Daniel Q. Herbert, attorney for the Chicago police officer who fatally shot Laquan McDonald, holds a new conference in Chicago on Nov. 20, 2015. (Zbigniew Bzdak / Chicago Tribune)

Jeremy Gorner | Contact Reporter Chicago Tribune

The lawyer for the Chicago police officer who fatally shot 17-year-old Laquan McDonald defended his client Friday, saying the officer feared for his life and video of the shooting about to be made public doesn’t show how the entire incident unfolded.

Daniel Herbert, who represents Officer Jason Van Dyke, insisted the shooting was justified and that his client’s actions fell within police department guidelines even though several other officers at the scene did not open fire.

“I can’t speak why the (other) officers didn’t shoot,” Herbert told reporters from his West Loop office. “But I certainly can speak to why my client shot, and it is he believed in his heart of hearts that he was in fear for his life, that he was concerned about the lives of (other) police officers.”

The shooting was captured on a police dashboard cam.
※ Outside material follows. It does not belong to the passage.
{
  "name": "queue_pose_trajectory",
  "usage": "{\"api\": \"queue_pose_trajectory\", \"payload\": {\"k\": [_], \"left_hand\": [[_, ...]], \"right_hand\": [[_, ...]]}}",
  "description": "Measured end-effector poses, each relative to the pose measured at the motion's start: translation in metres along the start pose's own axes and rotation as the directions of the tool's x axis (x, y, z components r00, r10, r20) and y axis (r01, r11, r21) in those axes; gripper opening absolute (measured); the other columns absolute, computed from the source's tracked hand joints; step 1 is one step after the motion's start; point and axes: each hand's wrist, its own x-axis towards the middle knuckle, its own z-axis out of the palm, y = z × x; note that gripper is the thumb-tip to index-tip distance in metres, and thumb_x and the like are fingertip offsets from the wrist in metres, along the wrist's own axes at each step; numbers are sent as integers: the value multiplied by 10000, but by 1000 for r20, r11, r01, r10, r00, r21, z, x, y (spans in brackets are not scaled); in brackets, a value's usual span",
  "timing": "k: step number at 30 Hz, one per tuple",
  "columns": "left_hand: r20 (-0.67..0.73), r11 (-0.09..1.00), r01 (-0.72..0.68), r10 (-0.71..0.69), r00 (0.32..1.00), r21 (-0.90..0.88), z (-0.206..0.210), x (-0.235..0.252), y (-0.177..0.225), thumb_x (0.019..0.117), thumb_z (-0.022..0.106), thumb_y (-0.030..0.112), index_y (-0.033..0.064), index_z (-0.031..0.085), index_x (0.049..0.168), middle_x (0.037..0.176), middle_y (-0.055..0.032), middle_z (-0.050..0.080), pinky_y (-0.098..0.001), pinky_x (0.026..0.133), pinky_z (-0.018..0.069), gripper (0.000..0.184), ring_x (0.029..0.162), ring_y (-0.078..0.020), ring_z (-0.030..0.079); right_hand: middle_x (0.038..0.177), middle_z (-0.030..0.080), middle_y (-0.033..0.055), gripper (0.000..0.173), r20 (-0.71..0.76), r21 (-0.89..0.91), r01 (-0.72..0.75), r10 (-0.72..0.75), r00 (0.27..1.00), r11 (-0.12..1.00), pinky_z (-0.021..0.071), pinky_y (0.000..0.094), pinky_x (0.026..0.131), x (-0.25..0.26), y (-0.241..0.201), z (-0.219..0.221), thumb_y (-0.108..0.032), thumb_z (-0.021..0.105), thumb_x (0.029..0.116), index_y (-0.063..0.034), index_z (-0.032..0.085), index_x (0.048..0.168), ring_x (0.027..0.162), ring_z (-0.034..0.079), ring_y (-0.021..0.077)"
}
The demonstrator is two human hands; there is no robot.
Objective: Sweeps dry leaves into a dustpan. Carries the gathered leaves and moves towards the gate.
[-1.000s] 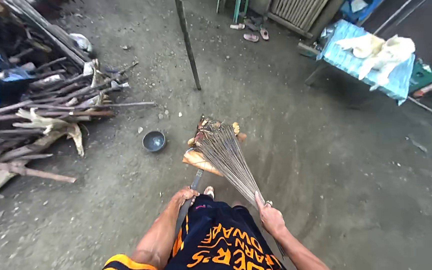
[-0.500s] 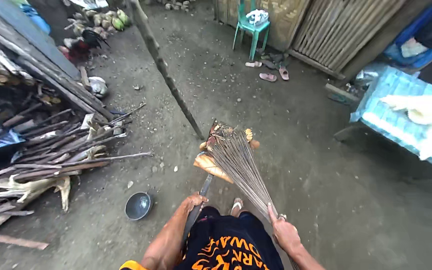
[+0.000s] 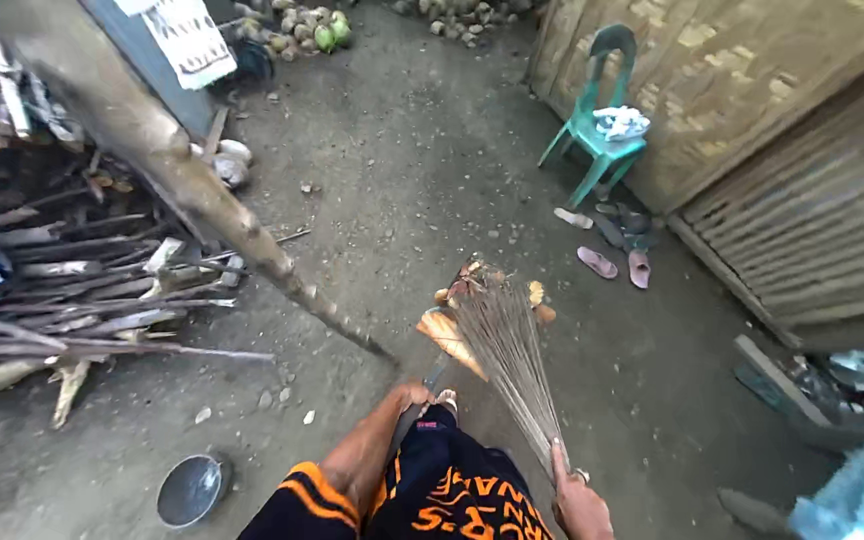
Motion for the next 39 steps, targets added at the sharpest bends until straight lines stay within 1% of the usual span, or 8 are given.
{"api": "queue_pose_trajectory", "payload": {"k": [7,12,18,21,26,31,35,39], "left_hand": [[-33,996,-11,8,999,-93,-101,50,208,1007,617,174,51,517,1188,729,-5,548,-243,542,504,240,555,-90,551],[-86,987,-15,1,996,-160,-187,115,346,999,627,178,46,517,1278,781,-28,584,-260,555,520,327,584,-103,577],[-158,969,-19,-21,987,-246,-285,133,503,1000,626,183,36,531,1223,750,-10,568,-253,553,519,284,564,-89,565],[-180,953,-26,-30,983,-300,-346,146,574,1004,627,197,43,557,1156,711,2,572,-246,532,519,228,535,-86,566],[-170,941,-24,-36,985,-339,-455,203,675,997,638,199,41,523,1223,727,-5,570,-247,533,522,298,541,-86,568],[-151,948,-2,-48,987,-318,-579,241,793,994,634,215,44,573,1153,714,8,578,-249,552,522,242,548,-81,569],[-153,965,-28,-13,988,-261,-670,261,887,980,653,210,8,570,1235,777,-37,598,-286,594,532,336,592,-113,576],[-152,958,-35,-9,988,-285,-768,297,982,998,625,158,20,544,1223,712,-38,563,-270,521,522,277,531,-121,563]], "right_hand": [[1277,634,289,991,-51,-49,57,-59,997,997,578,596,812,159,-6,-208,-185,634,943,-275,-25,1678,973,715,447],[1252,653,270,996,-83,-109,143,-153,985,984,587,577,810,307,-23,-352,-171,637,939,-270,-23,1678,962,722,429],[1274,638,273,1002,-60,-197,238,-255,965,951,583,573,839,430,-57,-546,-180,648,946,-267,-32,1677,984,719,426],[1268,646,267,968,-62,-229,265,-286,956,937,578,570,850,487,-87,-638,-180,621,961,-271,-23,1678,981,718,426],[1243,656,259,937,-56,-288,271,-298,953,919,578,562,843,594,-152,-756,-172,588,976,-267,-25,1678,974,721,416],[1222,659,266,934,-107,-315,274,-321,941,909,583,578,807,692,-220,-881,-180,612,962,-263,23,1682,937,723,425],[1284,625,299,826,-58,-214,279,-298,953,936,565,617,841,745,-270,-994,-156,530,1026,-276,42,1681,993,698,480],[1303,608,311,793,-20,-133,262,-267,963,956,555,626,861,819,-321,-1097,-138,478,1049,-308,28,1679,1002,693,489]]}}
The video is said to show the officer firing 16 rounds into McDonald’s body, many as he lay prone on the ground.

Herbert’s comments came a day after a Cook County judge ordered the video released after finding the city had failed to prove that making it public would jeopardize any investigation.

Within hours, the city did an abrupt about-face, dropping its court fight and saying it would comply with the judge’s order by making the potentially inflammatory video public before Thanksgiving.
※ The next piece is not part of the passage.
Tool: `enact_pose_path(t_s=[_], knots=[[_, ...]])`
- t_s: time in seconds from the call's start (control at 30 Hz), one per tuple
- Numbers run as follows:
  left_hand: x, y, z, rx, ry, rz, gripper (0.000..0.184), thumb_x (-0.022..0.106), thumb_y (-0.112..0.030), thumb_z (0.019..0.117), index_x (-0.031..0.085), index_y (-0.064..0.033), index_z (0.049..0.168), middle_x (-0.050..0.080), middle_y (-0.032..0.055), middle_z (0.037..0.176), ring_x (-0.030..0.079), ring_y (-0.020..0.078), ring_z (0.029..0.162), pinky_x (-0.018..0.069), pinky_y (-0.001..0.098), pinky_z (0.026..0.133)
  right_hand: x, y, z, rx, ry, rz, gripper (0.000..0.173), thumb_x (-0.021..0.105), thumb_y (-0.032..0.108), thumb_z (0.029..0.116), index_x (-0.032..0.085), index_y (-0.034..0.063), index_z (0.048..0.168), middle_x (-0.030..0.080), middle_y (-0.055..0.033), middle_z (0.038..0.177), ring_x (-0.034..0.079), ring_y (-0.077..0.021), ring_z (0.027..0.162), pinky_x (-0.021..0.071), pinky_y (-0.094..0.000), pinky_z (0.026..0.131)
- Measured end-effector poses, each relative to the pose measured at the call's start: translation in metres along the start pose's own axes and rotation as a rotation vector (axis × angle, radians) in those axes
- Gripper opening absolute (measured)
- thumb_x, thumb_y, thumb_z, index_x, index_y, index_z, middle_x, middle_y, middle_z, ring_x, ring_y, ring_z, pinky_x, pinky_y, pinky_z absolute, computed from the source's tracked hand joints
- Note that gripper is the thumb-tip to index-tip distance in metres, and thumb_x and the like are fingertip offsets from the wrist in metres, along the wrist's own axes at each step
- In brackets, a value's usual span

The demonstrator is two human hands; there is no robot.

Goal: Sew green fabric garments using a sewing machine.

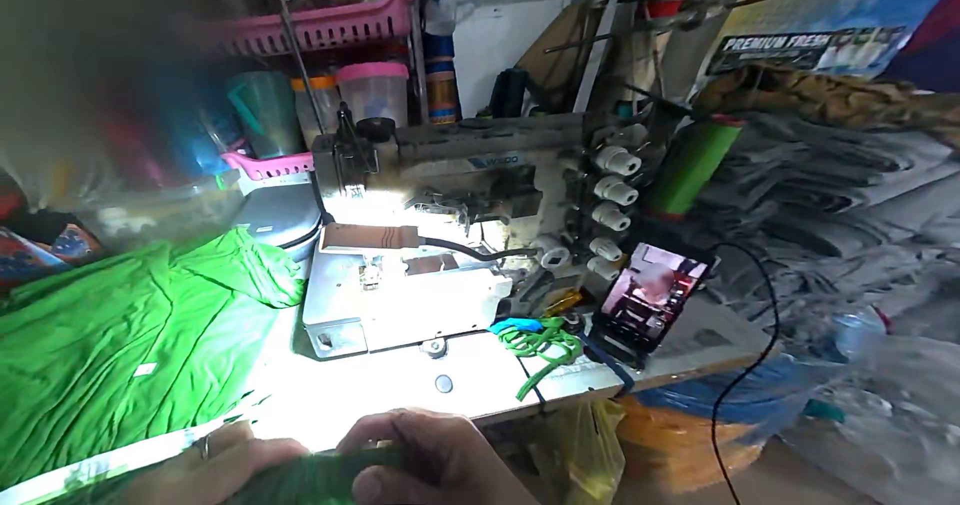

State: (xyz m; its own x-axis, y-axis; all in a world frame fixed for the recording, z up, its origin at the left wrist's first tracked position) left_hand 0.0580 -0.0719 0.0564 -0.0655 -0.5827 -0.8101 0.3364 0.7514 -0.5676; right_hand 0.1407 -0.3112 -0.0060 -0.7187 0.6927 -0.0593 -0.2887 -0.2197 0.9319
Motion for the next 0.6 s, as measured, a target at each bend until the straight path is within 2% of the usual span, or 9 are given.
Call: enact_pose_path(t_s=[0.07,0.13,0.17,0.2,0.3,0.4,0.47,0.53,0.6], knots=[[0.001,0.015,0.007,-0.031,-0.073,0.070,0.026,0.060,-0.015,0.1019,0.071,0.0042,0.114,0.066,0.0265,0.104,0.064,0.0385,0.097,0.0514,0.0552,0.087,0.003,-0.008,0.007,-0.019,-0.027,-0.177,0.030,0.065,0.021,0.1011,0.070,0.0025,0.124,0.071,-0.0110,0.102,0.068,-0.0130,0.086,0.0578,-0.0297,0.078],[0.010,0.035,0.020,-0.151,-0.217,-0.035,0.026,0.051,-0.015,0.1054,0.068,0.0042,0.111,0.068,0.0171,0.106,0.066,0.0244,0.100,0.0535,0.0442,0.089,0.007,-0.023,0.014,-0.023,-0.049,-0.299,0.029,0.061,0.024,0.1034,0.072,0.0032,0.120,0.072,-0.0096,0.094,0.068,-0.0125,0.080,0.0577,-0.0302,0.074],[0.018,0.047,0.031,-0.243,-0.317,-0.149,0.026,0.047,-0.017,0.1057,0.066,-0.0010,0.115,0.070,0.0062,0.105,0.067,0.0116,0.098,0.0559,0.0337,0.088,0.010,-0.033,0.018,0.006,-0.065,-0.322,0.026,0.057,0.023,0.1047,0.073,0.0024,0.111,0.070,-0.0082,0.084,0.065,-0.0116,0.072,0.0551,-0.0300,0.067],[0.024,0.057,0.045,-0.316,-0.393,-0.291,0.026,0.047,-0.016,0.1051,0.065,-0.0056,0.120,0.071,0.0009,0.107,0.068,0.0066,0.099,0.0580,0.0292,0.090,0.013,-0.042,0.022,0.068,-0.083,-0.336,0.028,0.054,0.021,0.1054,0.074,0.0018,0.105,0.067,-0.0074,0.077,0.062,-0.0111,0.067,0.0527,-0.0304,0.063],[0.020,0.082,0.088,-0.310,-0.454,-0.210,0.016,0.059,-0.004,0.1003,0.070,-0.0063,0.111,0.071,0.0040,0.099,0.067,0.0120,0.088,0.0578,0.0349,0.081,0.015,-0.066,0.038,0.323,-0.111,-0.252,0.030,0.049,0.021,0.1051,0.073,0.0057,0.114,0.072,-0.0025,0.094,0.066,-0.0038,0.087,0.0551,-0.0267,0.082],[0.013,0.092,0.131,-0.261,-0.381,0.033,0.009,0.067,-0.012,0.0981,0.069,-0.0046,0.093,0.067,0.0071,0.080,0.065,0.0174,0.073,0.0550,0.0396,0.068,0.005,-0.103,0.056,0.373,-0.235,-0.269,0.029,0.058,0.028,0.1021,0.072,0.0024,0.103,0.068,-0.0019,0.081,0.062,-0.0034,0.072,0.0536,-0.0233,0.070],[0.011,0.087,0.149,-0.274,-0.304,0.061,0.012,0.067,-0.011,0.0974,0.069,0.0002,0.095,0.068,0.0135,0.084,0.067,0.0254,0.078,0.0546,0.0457,0.072,-0.012,-0.124,0.064,0.377,-0.305,-0.341,0.029,0.061,0.030,0.1010,0.071,0.0023,0.102,0.064,-0.0026,0.076,0.057,-0.0055,0.064,0.0495,-0.0250,0.060],[0.012,0.077,0.158,-0.278,-0.277,0.031,0.014,0.068,-0.005,0.0954,0.068,0.0027,0.107,0.069,0.0186,0.100,0.068,0.0300,0.091,0.0555,0.0475,0.084,-0.029,-0.136,0.067,0.395,-0.345,-0.346,0.035,0.061,0.024,0.0999,0.066,-0.0016,0.123,0.069,-0.0119,0.094,0.063,-0.0140,0.078,0.0536,-0.0342,0.071],[0.019,0.092,0.193,-0.255,-0.245,0.074,0.017,0.068,-0.008,0.0951,0.067,0.0036,0.108,0.068,0.0202,0.104,0.067,0.0318,0.097,0.0539,0.0483,0.087,-0.038,-0.129,0.070,0.476,-0.429,-0.218,0.032,0.059,0.019,0.1023,0.062,-0.0021,0.127,0.067,-0.0103,0.097,0.061,-0.0105,0.078,0.0531,-0.0290,0.070]])
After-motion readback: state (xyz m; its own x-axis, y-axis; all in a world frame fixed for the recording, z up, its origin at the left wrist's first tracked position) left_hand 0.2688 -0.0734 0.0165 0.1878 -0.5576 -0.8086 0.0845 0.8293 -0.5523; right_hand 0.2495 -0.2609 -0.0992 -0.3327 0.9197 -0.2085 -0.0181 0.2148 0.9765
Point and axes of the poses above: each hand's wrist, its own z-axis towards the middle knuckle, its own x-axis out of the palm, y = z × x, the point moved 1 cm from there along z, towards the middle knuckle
McDonald, who was later found to have PCP in his system when he died, was acting erratically and refusing police commands to drop his knife, records show.

Officers trailed McDonald for nearly half a mile, from a trucking yard where he had been breaking into vehicles through the parking lot of a Burger King and onto busy Pulaski Road. As officers awaited backup units armed with Tasers, they tried to corral McDonald to keep him away from passers-by. At one point, McDonald used the knife to slash the front tire of a squad car trying to block his path.

Within moments of arriving at the scene, Van Dyke jumped out of his squad car with his gun drawn and opened fire on McDonald, city officials have said.

Lawyers for the McDonald family said the officer emptied his semi-automatic firearm. None of the five other officers there fired a shot, according to city officials.